Today is one of those days when I get to sigh with relief. I spent grocery money on childcare so I could get some ultrasounds to confirm or deny serious medical issues. I am pleased and damn lucky to announce that I don’t have any issues to report. While the scare was real, the potential was only a small percentage. (Here, I avoid big words like cancer or leukemia, because the results are clear; because I am one of the lucky ones.)
It has been easy for me to not process the changes in my life, because so many of my processes are the same. Day in, day out.
As I type this, my toddler presses his forehead into my temple and begs to touch just the “T” or the “C” key. He wants to do what I want to do. I distract him with singing me the alphabet. He sings “a b c d lmnop q r s t u v wxy z” and dances on our bed. He is my constant reminder that my life does and doesn’t change. He is my balance of stasis and growth.
My relief is long overdue. Maybe I am slightly anxious, maybe I do expect the worst. However, I work to find solace in my own endeavors. I harvest the fruits from my labor. I work for my own happiness.

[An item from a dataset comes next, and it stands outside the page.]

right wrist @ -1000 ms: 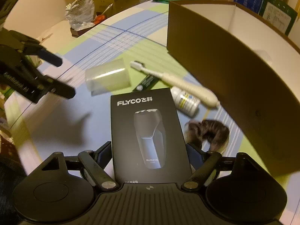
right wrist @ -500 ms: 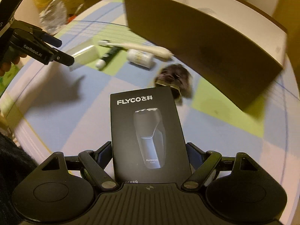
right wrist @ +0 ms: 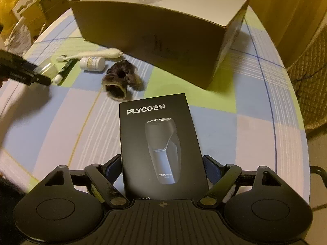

And I think, “This is how it should be.”
I have always been a hard worker. I never minded the long way around. Over zealous about my interests, I dive head first into curiosities. Oh I make blunders, get frustrated, and flat out fail sometimes. But I never fail without learning; I never try and gain nothing.
One day I hope to teach my son this very necessary virtue. Yes, honesty and loyalty, devotion and kindness are important. But hard work and self reliance and the ability to teach yourself what you want to know, the endurance, the patience… These are things you can give yourself, these are ways of living I need him to know.
I have more tomatoes than I know what to do with. Each year growing up we made a family trek to the town of my birth, to my grandparent’s house. Each year, we came away with the food my grandparents grew and stored for winter. Hazelnuts, corn, jam. They were pretty amazing to produce so much. My grandmother’s tomato jam was so sweet. I hope to make some this weekend and remind myself that family goes and keeps going, that community is built of individuals, that mistakes and triumphs are both valuable.
I hope we can all relax a little this weekend; find respite in spite of all the little things that block our way. For me, summer turns to fall. Our cool evenings make me enjoy things like wool socks and long sleeves. I will relax and rest, and be thankful for this sigh of relief.